ACTIVITY >>
All the lines below need retyping exactly, apart from the images.

[Records excerpted from a collection]
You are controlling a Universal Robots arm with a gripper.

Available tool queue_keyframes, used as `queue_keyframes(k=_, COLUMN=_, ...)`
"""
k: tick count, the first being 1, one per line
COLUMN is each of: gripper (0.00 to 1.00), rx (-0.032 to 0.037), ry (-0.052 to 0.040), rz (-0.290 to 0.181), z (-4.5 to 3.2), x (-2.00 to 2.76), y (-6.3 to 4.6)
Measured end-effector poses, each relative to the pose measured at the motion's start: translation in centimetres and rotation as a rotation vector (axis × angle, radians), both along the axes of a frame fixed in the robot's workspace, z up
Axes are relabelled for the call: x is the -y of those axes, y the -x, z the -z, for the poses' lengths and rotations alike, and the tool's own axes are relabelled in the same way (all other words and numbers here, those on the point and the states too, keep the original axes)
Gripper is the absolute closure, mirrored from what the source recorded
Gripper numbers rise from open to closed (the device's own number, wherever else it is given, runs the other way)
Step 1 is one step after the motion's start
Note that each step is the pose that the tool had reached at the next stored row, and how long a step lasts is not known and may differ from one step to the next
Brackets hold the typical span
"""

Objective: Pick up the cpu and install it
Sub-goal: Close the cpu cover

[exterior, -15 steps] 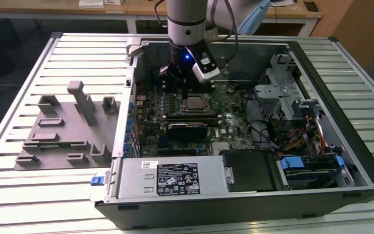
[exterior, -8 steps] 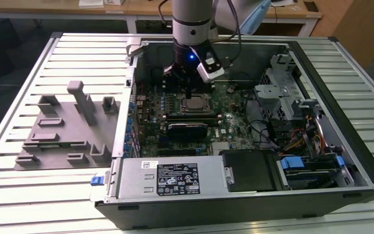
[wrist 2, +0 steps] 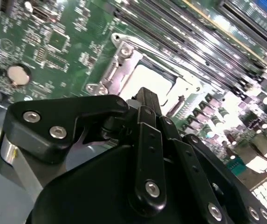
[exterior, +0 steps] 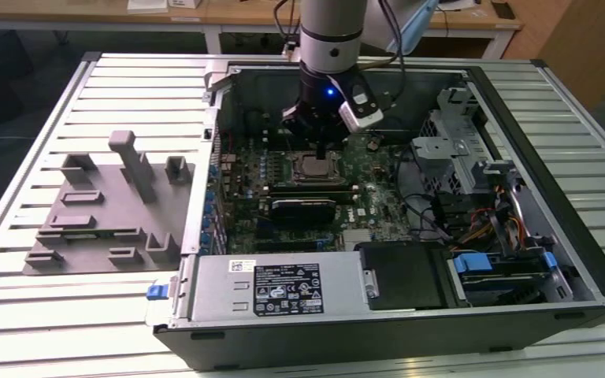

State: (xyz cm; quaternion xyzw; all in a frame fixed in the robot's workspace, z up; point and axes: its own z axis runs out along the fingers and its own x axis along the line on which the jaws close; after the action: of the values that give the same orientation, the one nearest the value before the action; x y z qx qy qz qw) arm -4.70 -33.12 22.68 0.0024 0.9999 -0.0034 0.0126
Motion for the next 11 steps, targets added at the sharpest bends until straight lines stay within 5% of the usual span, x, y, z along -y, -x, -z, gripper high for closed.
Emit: queue_keyframes(k=11, gripper=0.89, rx=0.0, ry=-0.0001, rz=0.0, z=-1.65, x=0.0, y=0.0)
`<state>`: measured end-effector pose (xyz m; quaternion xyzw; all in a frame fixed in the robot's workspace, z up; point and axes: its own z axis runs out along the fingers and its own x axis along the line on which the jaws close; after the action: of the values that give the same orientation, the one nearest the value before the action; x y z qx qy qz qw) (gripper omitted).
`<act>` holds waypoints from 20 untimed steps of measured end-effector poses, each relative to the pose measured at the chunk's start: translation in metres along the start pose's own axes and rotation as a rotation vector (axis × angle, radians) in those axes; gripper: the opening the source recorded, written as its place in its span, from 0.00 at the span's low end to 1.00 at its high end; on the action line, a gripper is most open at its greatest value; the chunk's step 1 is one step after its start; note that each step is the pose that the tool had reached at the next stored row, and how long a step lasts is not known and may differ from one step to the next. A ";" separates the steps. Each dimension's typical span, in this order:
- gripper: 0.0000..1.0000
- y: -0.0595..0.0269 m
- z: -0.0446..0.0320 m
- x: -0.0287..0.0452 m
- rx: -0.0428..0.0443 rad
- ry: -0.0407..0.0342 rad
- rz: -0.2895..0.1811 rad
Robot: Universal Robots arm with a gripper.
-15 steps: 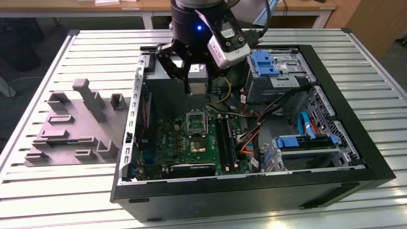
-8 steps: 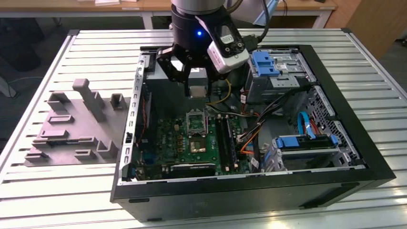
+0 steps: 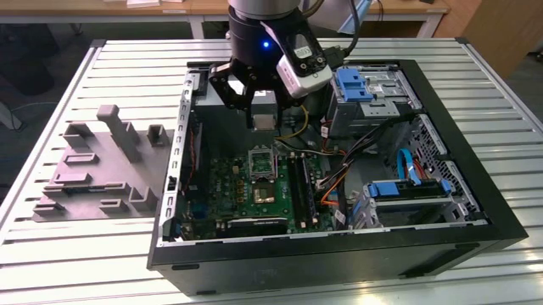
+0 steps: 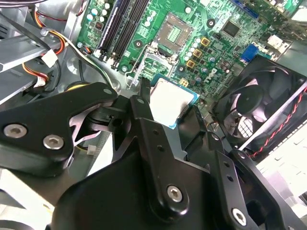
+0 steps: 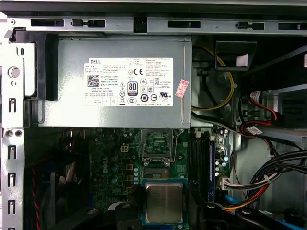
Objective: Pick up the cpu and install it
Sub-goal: 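Place the cpu into insertion slot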
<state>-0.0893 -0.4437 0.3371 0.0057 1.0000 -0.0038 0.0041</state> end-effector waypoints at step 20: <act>0.47 -0.0068 0.0111 0.0001 -0.0003 0.0000 -0.014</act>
<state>-0.0894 -0.4507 0.3260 -0.0014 1.0000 -0.0037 0.0041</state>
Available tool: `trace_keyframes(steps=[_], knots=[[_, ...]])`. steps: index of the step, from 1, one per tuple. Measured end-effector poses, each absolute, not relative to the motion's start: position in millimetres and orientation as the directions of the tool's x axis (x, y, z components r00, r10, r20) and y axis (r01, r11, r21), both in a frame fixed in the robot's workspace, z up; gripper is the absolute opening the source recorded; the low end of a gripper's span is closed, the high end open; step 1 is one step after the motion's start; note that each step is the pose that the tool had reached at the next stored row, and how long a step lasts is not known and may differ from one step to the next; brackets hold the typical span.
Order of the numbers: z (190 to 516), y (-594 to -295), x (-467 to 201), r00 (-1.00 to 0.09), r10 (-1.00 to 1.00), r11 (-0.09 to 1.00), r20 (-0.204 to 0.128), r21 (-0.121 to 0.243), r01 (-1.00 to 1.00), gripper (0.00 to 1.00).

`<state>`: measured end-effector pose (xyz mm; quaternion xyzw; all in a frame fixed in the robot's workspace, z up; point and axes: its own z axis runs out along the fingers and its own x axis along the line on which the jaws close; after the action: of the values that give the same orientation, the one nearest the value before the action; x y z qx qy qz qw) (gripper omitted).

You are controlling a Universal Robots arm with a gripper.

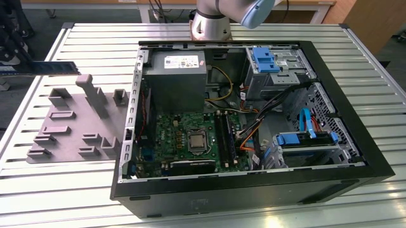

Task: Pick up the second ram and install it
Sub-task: 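Pick up the second ram and move it above second insertion slot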

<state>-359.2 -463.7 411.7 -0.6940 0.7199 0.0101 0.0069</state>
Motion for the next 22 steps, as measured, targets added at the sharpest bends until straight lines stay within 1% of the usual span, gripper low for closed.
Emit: trace_keyframes(steps=[22], knots=[[411.7, -463.7, -344.6, -0.037, -0.999, 0.036, -0.024, 0.005, -0.999, 0.14]])
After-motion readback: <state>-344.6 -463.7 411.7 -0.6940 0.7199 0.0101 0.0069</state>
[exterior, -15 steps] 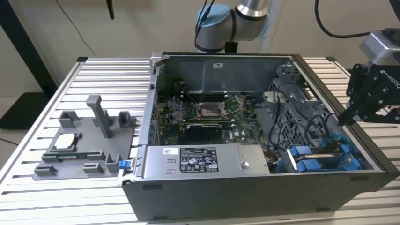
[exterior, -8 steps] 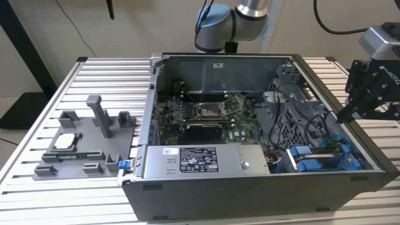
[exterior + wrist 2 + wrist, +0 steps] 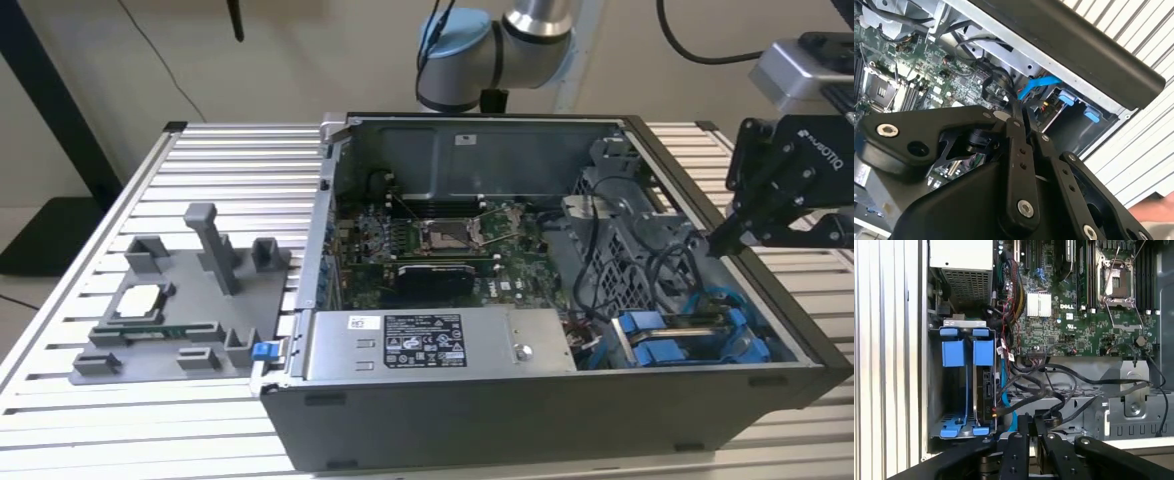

COMPLETED EXERCISE >>
You are controlling a Universal Robots arm with a gripper.

Available tool queue_keyframes, used as `queue_keyframes(k=_, COLUMN=_, ...)`
"""
k: tick count, the first being 1, one per line
COLUMN is each of: gripper (0.00 to 1.00), rx (-0.032 to 0.037), ry (-0.052 to 0.040), rz (-0.290 to 0.181), z (-4.5 to 3.2), x (-2.00 to 2.76), y (-6.3 to 4.6)
Measured end-effector poses, each relative to the pose measured at the motion's start: translation in centimetres and rotation as a rotation vector (axis × angle, radians), both along the axes of a frame fixed in the robot's workspace, z up
Axes are relabelled for the call: x is the -y of those axes, y the -x, z the -z, for the poses' lengths and rotations alike, and the tool's own axes are relabelled in the same way (all other words and numbers here, those on the point and the states too, keep the original axes)
Gripper is the absolute closure, mirrored from what the source recorded
Gripper numbers rise from open to closed (the device's own number, wherever else it is given, runs the other way)
Step 1 is one step after the motion's start
Note that each step is the pose that the tool had reached at the next stored row, and how long a step lasts is not known and may differ from one step to the next
Brackets hold the typical span
"""

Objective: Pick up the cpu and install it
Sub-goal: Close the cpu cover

[exterior, -15 steps] 
[exterior, -8 steps] 
[wrist 2, +0 steps] 
[exterior, +0 steps] 

State: (xyz cm; quaternion xyzw; all in a frame fixed in the robot's workspace, z up; point and axes: its own z axis runs out along the fingers and its own x axis along the line on which the jaws close; after the action: of the values that give the same orientation, the one nearest the value before the action; x y z qx qy qz qw) arm -4.70 -33.12 22.68 0.0024 0.9999 -0.0034 0.0126
Motion for the next 11 steps, targets added at the sharpest bends until straight lines stay within 5% of the usual span, x, y, z along -y, -x, -z, gripper high for closed.
Emit: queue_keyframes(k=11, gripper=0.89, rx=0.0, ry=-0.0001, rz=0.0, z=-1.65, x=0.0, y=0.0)
`<state>`: measured end-effector pose (xyz m; quaternion xyzw; all in a frame fixed in the robot's workspace, z up; point and axes: its own z axis runs out along the fingers and its own x axis along the line on which the jaws close; after the action: of the values that give the same orientation, the one nearest the value before the action; x y z qx qy qz qw) (gripper omitted).
`<act>` holds waypoints from 20 untimed steps of measured end-effector poses, each relative to the pose measured at the chunk's start: translation in metres along the start pose's own axes and rotation as a rotation vector (axis × angle, radians) in those axes; gripper: the opening the source recorded, written as its place in its span, from 0.00 at the span's low end to 1.00 at its high end; on the action line, a gripper is most open at its greatest value; the chunk's step 1 is one step after its start; note that each step is the pose that the tool had reached at the next stored row, and how long a step lasts is not known and may differ from one step to the next. A ";" separates the steps. Each dimension's typical span, in this order:
- gripper: 0.0000..1.0000
- y: -0.0595..0.0269 m
- z: -0.0446..0.0320 m
- x: -0.0287..0.0452 m
- rx: -0.0428..0.0443 rad
- ry: -0.0407..0.0342 rad
- rz: -0.2895..0.1811 rad
Robot: Universal Robots arm with a gripper.
-15 steps: 
-8 steps: 
+0 steps: 
+0 steps: 
+0 steps: 
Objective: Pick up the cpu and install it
Sub-goal: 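Place the cpu into insertion slot
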<state>-0.0893 -0.4437 0.3371 0.0057 1.0000 -0.0038 0.0041</state> end-effector waypoints at step 20: <act>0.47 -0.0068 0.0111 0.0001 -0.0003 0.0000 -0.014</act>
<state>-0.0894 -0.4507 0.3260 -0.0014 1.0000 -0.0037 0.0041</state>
Available tool: `trace_keyframes(steps=[_], knots=[[_, ...]])`. steps: index of the step, from 1, one per tuple. Measured end-effector poses, each absolute, not relative to the motion's start: position in millimetres and orientation as the directions of the tool's x axis (x, y, z components r00, r10, r20) and y axis (r01, r11, r21), both in a frame fixed in the robot's workspace, z up; gripper is the absolute opening the source recorded; the low end of a gripper's span is closed, the high end open; step 1 is one step after the motion's start; note that each step is the pose that the tool had reached at the next stored row, and how long a step lasts is not known and may differ from one step to the next; brackets hold the typical span.
Order of the numbers: z (190 to 516), y (-594 to -295), x (-467 to 201), r00 (-1.00 to 0.09), r10 (-1.00 to 1.00), r11 (-0.09 to 1.00), r20 (-0.204 to 0.128), r21 (-0.121 to 0.243), r01 (-1.00 to 1.00), gripper (0.00 to 1.00).

`<state>`: measured end-effector pose (xyz mm; quaternion xyzw; all in a frame fixed in the robot's workspace, z up; point and axes: its own z axis runs out along the fingers and its own x axis along the line on which the jaws close; after the action: of the values that give the same orientation, the one nearest the value before the action; x y z qx qy qz qw) (gripper omitted).

You are controlling a Universal Robots arm with a gripper.


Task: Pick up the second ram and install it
Sub-task: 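Pick up the second ram and move it above second insertion slot
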
<state>-359.2 -463.7 411.7 -0.6940 0.7199 0.0101 0.0069</state>
Motion for the next 22 steps, as measured, targets added at the sharpest bends until straight lines stay within 1% of the usual span, gripper low for closed.
Emit: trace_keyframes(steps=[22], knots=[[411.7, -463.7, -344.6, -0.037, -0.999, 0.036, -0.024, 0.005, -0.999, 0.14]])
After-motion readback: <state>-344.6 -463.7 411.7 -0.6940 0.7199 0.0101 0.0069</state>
[exterior, -15 steps] 
[exterior, -8 steps] 
[exterior + wrist 2 + wrist, +0 steps] 

For this exercise, the work is now complete.